_WHAT THE TASK REQUIRES_
Look in the material below for the line holding "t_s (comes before". Set it down exactly, with each later line up to and including the line holding "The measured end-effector".

_DATA SEGMENT_
□ □ □
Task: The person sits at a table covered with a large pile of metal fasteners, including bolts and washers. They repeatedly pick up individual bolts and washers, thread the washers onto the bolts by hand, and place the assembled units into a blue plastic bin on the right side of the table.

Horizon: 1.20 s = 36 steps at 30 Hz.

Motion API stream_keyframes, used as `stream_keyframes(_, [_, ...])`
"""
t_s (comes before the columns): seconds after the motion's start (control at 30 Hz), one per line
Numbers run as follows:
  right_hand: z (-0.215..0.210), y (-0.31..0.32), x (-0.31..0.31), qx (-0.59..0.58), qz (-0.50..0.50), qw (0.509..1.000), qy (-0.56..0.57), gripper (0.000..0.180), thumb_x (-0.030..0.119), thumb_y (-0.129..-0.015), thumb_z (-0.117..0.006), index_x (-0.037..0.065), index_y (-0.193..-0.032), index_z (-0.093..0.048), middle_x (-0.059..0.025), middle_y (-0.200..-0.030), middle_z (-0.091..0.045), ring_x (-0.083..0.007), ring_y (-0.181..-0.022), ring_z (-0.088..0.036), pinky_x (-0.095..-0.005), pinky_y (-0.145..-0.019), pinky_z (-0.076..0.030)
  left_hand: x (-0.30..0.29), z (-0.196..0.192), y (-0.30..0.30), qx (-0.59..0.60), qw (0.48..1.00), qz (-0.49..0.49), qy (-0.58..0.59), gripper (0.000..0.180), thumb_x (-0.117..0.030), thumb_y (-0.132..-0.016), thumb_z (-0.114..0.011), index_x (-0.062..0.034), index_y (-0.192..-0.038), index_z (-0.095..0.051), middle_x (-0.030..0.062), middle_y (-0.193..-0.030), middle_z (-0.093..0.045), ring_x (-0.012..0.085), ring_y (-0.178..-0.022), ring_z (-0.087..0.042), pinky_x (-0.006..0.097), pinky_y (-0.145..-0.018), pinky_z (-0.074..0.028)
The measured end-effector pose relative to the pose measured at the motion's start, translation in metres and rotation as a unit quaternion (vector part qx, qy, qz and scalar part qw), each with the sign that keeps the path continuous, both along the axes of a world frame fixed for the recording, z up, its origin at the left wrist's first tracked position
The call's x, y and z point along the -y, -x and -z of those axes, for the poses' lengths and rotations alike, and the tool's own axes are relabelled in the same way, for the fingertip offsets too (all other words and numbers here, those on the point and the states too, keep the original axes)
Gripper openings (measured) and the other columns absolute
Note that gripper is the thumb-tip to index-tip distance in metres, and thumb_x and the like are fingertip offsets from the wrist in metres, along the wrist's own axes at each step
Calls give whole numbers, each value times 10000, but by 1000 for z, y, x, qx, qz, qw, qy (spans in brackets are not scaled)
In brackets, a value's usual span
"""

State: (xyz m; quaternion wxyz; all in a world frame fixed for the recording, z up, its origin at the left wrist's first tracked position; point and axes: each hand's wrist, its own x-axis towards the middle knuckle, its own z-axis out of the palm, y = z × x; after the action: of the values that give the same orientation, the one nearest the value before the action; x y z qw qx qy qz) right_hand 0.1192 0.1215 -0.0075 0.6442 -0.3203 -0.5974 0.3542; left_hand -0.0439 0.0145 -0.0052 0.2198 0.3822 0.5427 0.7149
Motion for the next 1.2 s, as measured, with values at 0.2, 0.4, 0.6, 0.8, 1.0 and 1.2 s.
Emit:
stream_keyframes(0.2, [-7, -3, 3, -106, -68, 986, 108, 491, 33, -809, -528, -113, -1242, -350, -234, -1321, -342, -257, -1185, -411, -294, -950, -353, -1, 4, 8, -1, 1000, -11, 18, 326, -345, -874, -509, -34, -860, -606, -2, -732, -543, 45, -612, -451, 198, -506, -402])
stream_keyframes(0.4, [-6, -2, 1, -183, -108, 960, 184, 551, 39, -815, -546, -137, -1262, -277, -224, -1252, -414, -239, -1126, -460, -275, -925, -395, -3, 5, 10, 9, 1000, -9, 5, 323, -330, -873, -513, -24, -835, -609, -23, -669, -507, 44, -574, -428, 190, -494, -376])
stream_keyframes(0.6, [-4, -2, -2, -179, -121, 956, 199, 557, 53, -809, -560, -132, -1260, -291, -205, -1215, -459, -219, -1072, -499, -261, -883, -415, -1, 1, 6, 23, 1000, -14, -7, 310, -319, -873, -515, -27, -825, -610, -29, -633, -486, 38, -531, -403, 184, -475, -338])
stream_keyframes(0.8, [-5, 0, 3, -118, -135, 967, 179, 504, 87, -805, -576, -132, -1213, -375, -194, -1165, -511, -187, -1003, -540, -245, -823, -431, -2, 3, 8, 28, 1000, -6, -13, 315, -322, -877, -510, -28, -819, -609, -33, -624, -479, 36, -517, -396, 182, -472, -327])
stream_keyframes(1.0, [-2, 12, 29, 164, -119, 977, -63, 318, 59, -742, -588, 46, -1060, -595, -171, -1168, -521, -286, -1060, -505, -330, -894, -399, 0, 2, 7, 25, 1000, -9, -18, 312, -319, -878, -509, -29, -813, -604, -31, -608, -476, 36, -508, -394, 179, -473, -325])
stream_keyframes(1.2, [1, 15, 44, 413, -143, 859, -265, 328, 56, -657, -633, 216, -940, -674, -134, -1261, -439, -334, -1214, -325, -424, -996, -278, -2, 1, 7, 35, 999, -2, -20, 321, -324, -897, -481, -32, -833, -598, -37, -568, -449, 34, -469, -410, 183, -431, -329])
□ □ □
_ANSWER FOR THIS EXERCISE_
t_s (comes before the columns): seconds after the motion's start (control at 30 Hz), one per line
Numbers run as follows:
  right_hand: z (-0.215..0.210), y (-0.31..0.32), x (-0.31..0.31), qx (-0.59..0.58), qz (-0.50..0.50), qw (0.509..1.000), qy (-0.56..0.57), gripper (0.000..0.180), thumb_x (-0.030..0.119), thumb_y (-0.129..-0.015), thumb_z (-0.117..0.006), index_x (-0.037..0.065), index_y (-0.193..-0.032), index_z (-0.093..0.048), middle_x (-0.059..0.025), middle_y (-0.200..-0.030), middle_z (-0.091..0.045), ring_x (-0.083..0.007), ring_y (-0.181..-0.022), ring_z (-0.088..0.036), pinky_x (-0.095..-0.005), pinky_y (-0.145..-0.019), pinky_z (-0.076..0.030)
  left_hand: x (-0.30..0.29), z (-0.196..0.192), y (-0.30..0.30), qx (-0.59..0.60), qw (0.48..1.00), qz (-0.49..0.49), qy (-0.58..0.59), gripper (0.000..0.180), thumb_x (-0.117..0.030), thumb_y (-0.132..-0.016), thumb_z (-0.114..0.011), index_x (-0.062..0.034), index_y (-0.192..-0.038), index_z (-0.095..0.051), middle_x (-0.030..0.062), middle_y (-0.193..-0.030), middle_z (-0.093..0.045), ring_x (-0.012..0.085), ring_y (-0.178..-0.022), ring_z (-0.087..0.042), pinky_x (-0.006..0.097), pinky_y (-0.145..-0.018), pinky_z (-0.074..0.028)
The measured end-effector pose relative to the pose measured at the motion's start, translation in metres and rotation as a unit quaternion (vector part qx, qy, qz and scalar part qw), each with the sign that keeps the path continuous, both along the axes of a world frame fixed for the recording, z up, its origin at the left wrist's first tracked position

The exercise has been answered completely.